On Monday, Unlimited Learning, a local non-profit which helps residents of the Four Corners to complete high school equivalency diplomas and obtain higher education degrees, stretched the definition of long-distance education by agreeing to help the Pacific island chain of Samoa with its educational outreach programs.
Samoa is about 5,600 miles from Cortez, but its ambassador to the United States, top education ministers and tribal chieftains of its more remote islands did not seem to have any problems bridging cultural differences.
Lunch was chili and Southwestern-style tacos on fried bread as well as a traditional Samoan fruit salad mixed in coconut juice and garnished with peanuts.
One rural area helped another as Unlimited Learning and Samoan officials commiserated on the access and equity challenges of providing educational opportunities as well as wanting to raise the professional status of teachers.
Magele Mauiliu Magele, the Samoan minister of education, sport and culture, said he would like Samoan teachers from pre-school to the 12th grade to obtain advanced degrees, but teachers typically do not want to leave their families to go to New Zealand or Australia for graduate school.
With long-distance education programs, “everybody will get a chance to learn some skills,” Magele said.
“We’re going to go home and take a look at (long-distance education),” he said.
Samoa wants to take advantage of its $200 million broad-band project, but Samoans found Cortez the low-tech way. People just started talking.
LeRoy Lafaialii Mariner, a native Samoan living in Cortez who is studying political science at Utah State by taking classes at the Unlimited Learning Center, was talking about his homeland with Ann Miller, the executive director of Unlimited Learning Center.
Samoa does not have long-distance education programs, he said.
“I said, ‘How we can help?’ That’s how it all started,” Miller recalled.
Mariner coincidentally is the nephew of the Samoan ambassador to the United States.

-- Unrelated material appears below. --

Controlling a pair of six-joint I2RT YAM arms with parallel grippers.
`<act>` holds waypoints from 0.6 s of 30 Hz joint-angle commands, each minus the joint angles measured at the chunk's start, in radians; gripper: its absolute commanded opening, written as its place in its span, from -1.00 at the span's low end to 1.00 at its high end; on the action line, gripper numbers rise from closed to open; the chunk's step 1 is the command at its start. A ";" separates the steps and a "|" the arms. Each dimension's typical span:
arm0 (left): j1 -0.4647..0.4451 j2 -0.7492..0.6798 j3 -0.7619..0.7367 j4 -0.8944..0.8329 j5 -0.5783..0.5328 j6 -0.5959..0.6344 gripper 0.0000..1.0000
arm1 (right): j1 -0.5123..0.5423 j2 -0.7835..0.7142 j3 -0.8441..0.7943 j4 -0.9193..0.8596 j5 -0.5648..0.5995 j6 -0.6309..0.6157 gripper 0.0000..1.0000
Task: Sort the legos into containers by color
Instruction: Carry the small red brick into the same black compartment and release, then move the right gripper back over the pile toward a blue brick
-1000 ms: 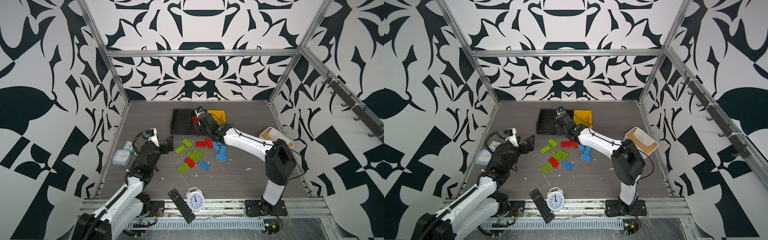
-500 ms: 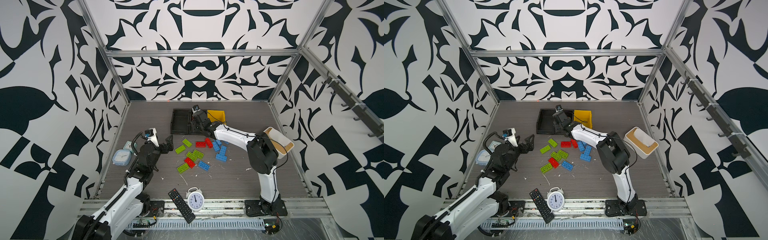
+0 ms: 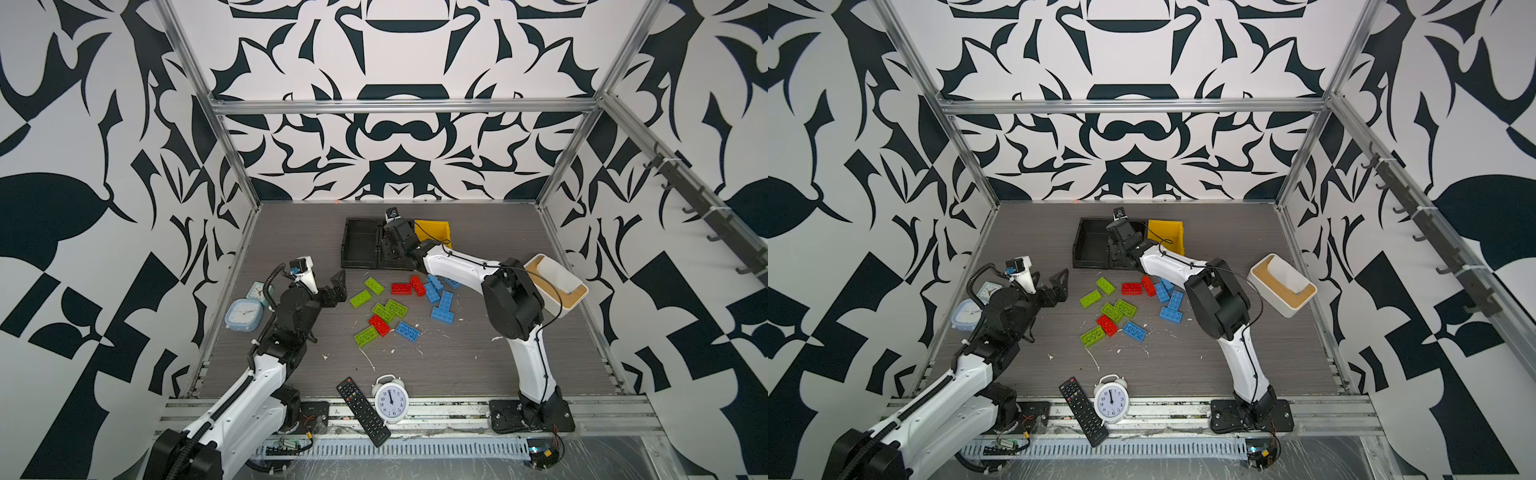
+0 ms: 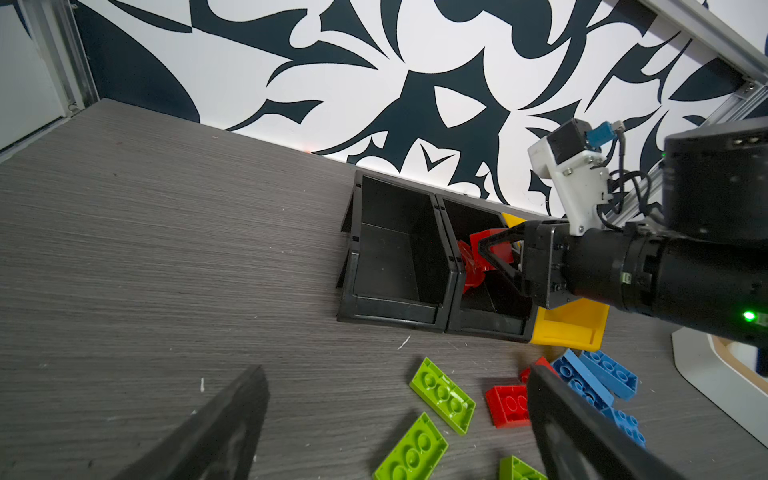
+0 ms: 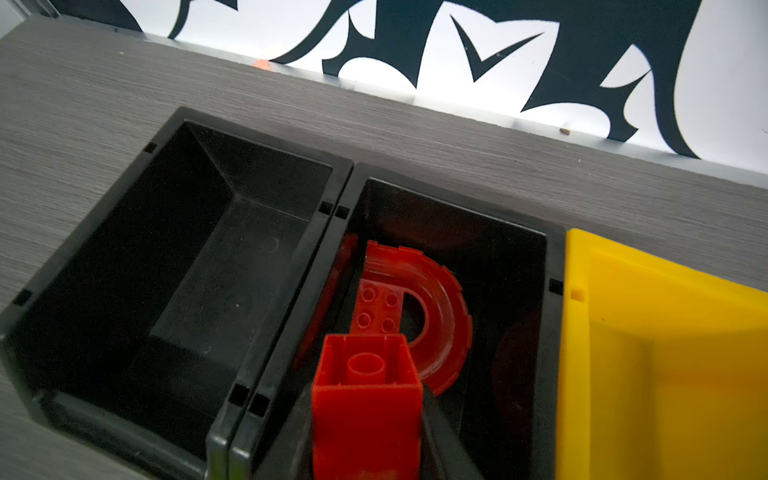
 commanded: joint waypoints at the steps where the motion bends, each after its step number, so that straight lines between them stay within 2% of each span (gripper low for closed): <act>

Ali’ioaiga Feturi Elisaia, who also visited the center on Monday.
A conference room of the Unlimited Learning Center is decorated with a section of tapestry originally given to Samoa by the king of Tonga in commemoration of its independence from New Zealand in 1962, Miller said.
Samoa gave a section of the tapestry in appreciation for its help in establishing long distance programs.
“We’re providing them a sample idea of how to network their country,” Miller said. “What they want to do is what we’re doing already.”
The Unlimited Learning Center has the capability to broadcast classes to Samoa if unnecessary, but officials are still in the exploratory stages of setting up its program.
Unlimited Learning officials from Cortez are planning to visit Samoa — a 22-hour trip by plane — in coming weeks.
Samoan officials will also be coming back to Cortez for further consultation.
Perhaps one advantage to long-distance education is that young people around the world have already become Internet savvy, even youth in the remotest of locales.
Jerry McCarthy, the governor’s long distance learning project manager who attended Monday’s meeting between Unlimited and Samoa, recalled in an interview hosting a teen-age girl from Mongolia at his home in Denver.
The exchange student stayed in a bedroom with a private bath in the basement.
Like a typical teen, she kept in touch with her friends in Mongolia through Facebook, but she piqued her hosts’ curiosity by running the bathwater late night.
Not wanting to invade her privacy, the hosts did not ask her why she was running water late at night but they eventually figured it out. She was washing her clothes in the tub instead of using their laundry machine.